Definition: Minority interest, also known as non-controlling interest (NCI) represents an ownership of less than 50% in a company and being reported in the consolidated financial statements of the parent company.
What Does Minority Interest Mean?
What is the definition of minority interest? Minority interest represents a percentage of ownership in a company by less than 50% of the outstanding shares with a voting right. Hence, minority shareholders have a little say in a company’s decision-making, and they cannot exert control over the company through voting. Usually, non-controlling interest ranges between 20 and 30%, or even less of the voting shares.
Although most of the companies are managed by majority shareholders, there are cases in which minority shareholders have full control with 40% because a large number of shareholders hold the remaining 60% of the outstanding shares with very small percentages. Finally, minority shareholders of one company are usually majority shareholders in another company.
Let’s look at an example.
Example
Company XYZ has recently acquired company ABC. On December 31, 2015, Company ABC has released its fiscal year 2015 Consolidated Financial Statements, where it states the non controlling interest as follows:
Company XYZ reports a consolidated net income of $435,500, yet the non controlling interest is 20% of net income, hence $87,100. The net income that is finally attributable to the company’s shareholders is $348,400. Also, non-controlling interest is reported as a liability on the consolidated statement of financial position, representing the percentage of ownership by minority shareholders.
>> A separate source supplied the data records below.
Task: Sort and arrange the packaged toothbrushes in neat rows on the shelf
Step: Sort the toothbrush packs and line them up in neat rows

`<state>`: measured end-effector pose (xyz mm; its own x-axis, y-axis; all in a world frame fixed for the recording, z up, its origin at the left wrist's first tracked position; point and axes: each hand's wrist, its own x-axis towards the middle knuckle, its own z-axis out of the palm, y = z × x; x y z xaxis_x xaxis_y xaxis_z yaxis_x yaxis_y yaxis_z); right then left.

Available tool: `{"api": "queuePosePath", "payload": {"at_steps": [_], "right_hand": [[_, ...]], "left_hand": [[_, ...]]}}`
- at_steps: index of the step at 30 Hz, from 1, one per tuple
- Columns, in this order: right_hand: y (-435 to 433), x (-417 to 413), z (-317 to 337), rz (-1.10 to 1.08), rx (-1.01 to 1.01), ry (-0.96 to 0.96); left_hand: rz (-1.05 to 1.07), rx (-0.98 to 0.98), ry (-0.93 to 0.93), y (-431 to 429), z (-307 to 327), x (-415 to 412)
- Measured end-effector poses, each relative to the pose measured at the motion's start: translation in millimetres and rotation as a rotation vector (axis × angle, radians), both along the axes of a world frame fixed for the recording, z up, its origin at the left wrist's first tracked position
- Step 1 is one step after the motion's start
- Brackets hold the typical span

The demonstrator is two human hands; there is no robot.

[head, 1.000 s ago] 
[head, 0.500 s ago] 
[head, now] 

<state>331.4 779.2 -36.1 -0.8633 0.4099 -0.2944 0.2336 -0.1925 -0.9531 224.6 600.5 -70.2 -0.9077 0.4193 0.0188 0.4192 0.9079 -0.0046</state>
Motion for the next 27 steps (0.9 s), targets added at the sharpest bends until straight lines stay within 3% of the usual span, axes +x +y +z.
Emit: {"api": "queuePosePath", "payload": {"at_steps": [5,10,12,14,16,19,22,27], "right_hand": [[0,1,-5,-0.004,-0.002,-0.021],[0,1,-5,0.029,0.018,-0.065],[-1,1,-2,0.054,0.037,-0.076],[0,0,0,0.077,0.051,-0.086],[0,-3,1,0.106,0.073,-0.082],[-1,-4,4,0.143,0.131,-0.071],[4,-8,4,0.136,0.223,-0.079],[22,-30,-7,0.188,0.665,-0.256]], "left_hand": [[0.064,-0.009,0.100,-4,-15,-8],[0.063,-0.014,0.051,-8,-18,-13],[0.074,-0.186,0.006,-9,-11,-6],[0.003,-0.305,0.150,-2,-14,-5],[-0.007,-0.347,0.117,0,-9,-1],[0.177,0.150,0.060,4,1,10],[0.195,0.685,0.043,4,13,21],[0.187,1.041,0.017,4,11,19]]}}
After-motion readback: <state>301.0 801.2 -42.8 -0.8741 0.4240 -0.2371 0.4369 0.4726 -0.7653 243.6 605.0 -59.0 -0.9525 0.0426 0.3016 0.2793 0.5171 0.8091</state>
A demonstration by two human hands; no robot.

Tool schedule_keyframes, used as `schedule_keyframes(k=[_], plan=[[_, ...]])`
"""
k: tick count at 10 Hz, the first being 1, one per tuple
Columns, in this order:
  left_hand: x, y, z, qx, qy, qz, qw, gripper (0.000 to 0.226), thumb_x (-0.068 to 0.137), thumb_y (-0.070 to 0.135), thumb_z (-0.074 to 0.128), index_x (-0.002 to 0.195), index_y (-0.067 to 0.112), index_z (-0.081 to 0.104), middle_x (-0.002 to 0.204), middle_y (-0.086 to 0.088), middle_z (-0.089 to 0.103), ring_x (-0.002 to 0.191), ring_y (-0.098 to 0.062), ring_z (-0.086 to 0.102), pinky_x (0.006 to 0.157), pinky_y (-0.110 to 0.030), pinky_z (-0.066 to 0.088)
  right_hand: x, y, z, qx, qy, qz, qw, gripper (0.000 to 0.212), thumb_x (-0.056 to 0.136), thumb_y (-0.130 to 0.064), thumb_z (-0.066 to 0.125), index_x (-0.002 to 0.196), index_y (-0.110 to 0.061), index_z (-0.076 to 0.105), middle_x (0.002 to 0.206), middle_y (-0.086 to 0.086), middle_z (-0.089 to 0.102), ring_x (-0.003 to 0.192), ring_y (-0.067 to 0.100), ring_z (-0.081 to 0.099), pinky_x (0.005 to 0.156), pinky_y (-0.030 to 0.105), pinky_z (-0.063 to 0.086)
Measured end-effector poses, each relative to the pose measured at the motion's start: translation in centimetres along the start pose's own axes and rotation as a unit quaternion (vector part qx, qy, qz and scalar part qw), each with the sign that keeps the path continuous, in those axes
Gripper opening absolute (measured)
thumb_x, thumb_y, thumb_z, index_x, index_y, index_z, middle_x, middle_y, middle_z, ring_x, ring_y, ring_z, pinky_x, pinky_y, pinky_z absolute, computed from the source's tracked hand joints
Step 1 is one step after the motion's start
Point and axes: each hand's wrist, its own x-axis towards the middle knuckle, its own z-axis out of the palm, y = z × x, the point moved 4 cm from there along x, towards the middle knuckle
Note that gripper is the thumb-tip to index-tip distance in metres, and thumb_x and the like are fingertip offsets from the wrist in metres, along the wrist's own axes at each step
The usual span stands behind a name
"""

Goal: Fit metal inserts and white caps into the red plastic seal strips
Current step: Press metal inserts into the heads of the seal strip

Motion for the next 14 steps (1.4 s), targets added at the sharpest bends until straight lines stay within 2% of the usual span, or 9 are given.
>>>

In addition, on the consolidated statement of changes in equity, Company XYZ reports the equity changes that took place within the fiscal year. Hence, the balance on January 1 is $2.8 million. After the sale of subsidiary shares to minority shareholders and the relevant deduction of net income as well as the distribution of dividends the total balance on December 31 is $3.1 million.
Note that the reporting of consolidated revenue and expenses implies that the parent company exerts control over the subsidiary company during the entire 12-month period of the fiscal year.
Summary Definition
Define Minority Interests: Minority interest means an ownership stake in a company that isn’t large enough to control of the business.